We find that the district court erred when it held that it had the authority to determine the question of arbitrability because the parties' incorporation of the AAA Rules is clear and unmistakable evidence that they intended to allow an arbitrator to answer that question.*fn1 Accordingly, we conclude that the district court erred in denying High-Tech's motion to compel arbitration and to continue the stay of judicial proceedings.
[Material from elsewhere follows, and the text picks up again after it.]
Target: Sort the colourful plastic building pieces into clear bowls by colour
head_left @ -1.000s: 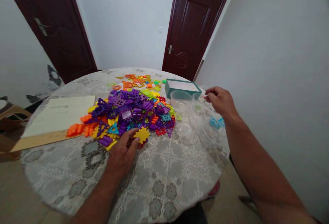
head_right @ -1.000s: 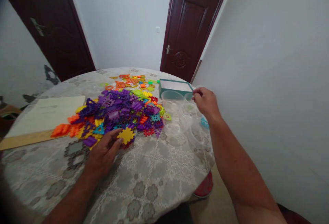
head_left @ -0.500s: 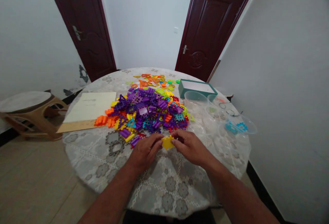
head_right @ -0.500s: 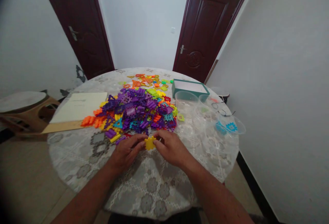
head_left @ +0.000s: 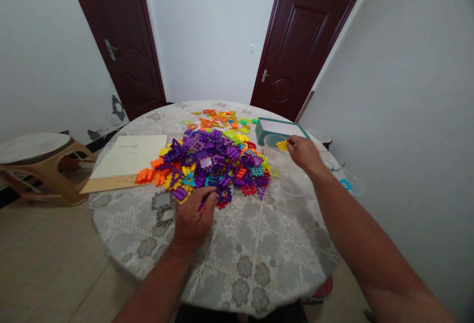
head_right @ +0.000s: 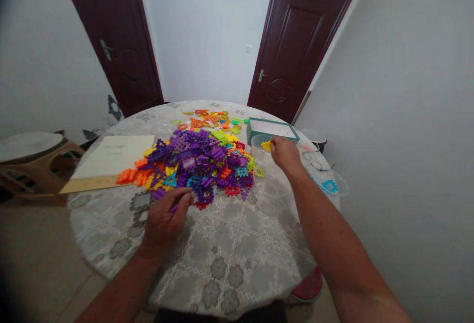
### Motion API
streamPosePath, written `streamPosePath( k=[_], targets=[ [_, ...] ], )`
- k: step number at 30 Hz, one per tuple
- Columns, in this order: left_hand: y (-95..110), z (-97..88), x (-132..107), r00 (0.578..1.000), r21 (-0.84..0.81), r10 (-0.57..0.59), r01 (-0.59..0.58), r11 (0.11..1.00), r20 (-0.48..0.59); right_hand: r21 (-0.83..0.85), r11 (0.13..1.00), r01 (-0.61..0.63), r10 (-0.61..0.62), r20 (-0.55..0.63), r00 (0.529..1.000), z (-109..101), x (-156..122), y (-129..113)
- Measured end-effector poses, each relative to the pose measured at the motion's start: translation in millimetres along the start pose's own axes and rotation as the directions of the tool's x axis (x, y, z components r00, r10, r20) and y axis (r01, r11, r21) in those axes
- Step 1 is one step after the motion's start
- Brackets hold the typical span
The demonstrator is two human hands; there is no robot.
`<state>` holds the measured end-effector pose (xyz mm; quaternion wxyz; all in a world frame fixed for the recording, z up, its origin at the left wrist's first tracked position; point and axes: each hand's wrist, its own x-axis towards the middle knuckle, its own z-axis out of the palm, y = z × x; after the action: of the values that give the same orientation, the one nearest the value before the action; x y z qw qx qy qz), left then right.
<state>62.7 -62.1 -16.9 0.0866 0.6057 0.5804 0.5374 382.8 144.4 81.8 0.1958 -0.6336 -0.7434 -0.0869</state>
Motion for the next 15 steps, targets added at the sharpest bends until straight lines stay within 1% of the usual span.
streamPosePath(
  k=[3, 5, 7, 9, 12, 15],
  targets=[
    [3, -15.8, -1, 0.994, 0.047, -0.031, 0.036, 0.998, -0.101, -0.045, 0.999, -0.031, 0.034, 0.071, 0.997, 15, 11, 4],
    [3, -29.7, -2, 0.988, 0.115, -0.005, 0.023, 0.993, -0.155, -0.047, 0.998, -0.036, 0.041, 0.096, 0.995, 22, 12, 5],
    [1, -45.1, -3, 0.983, 0.194, 0.028, 0.009, 0.981, -0.183, -0.042, 0.998, -0.036, 0.040, 0.108, 0.993, 27, 12, 7],
    [-7, -60.7, -3, 0.980, 0.274, 0.059, -0.005, 0.962, -0.189, -0.035, 0.999, -0.032, 0.036, 0.114, 0.993, 30, 10, 8],
    [-28, -80.3, -5, 0.982, 0.399, 0.101, -0.030, 0.917, -0.160, -0.021, 0.999, -0.027, 0.029, 0.095, 0.995, 26, 5, 5],
    [-51, -90.4, -13, 0.990, 0.482, 0.097, -0.034, 0.876, -0.106, 0.002, 1.000, -0.007, 0.007, 0.039, 0.999, 14, -11, -6]
  ],
)
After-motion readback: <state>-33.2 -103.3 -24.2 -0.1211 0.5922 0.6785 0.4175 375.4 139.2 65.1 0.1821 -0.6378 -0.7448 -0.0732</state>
See 9 U.S.C. § 3 (stating that a court "shall on application of one of the parties stay the trial of the action until . . . arbitration has been had in accordance with the terms of the agreement").

III. CONCLUSION

For the foregoing reasons, we reverse and remand to the district court with instructions to enter an order granting High-Tech's motion to compel arbitration and continue the stay of judicial proceedings.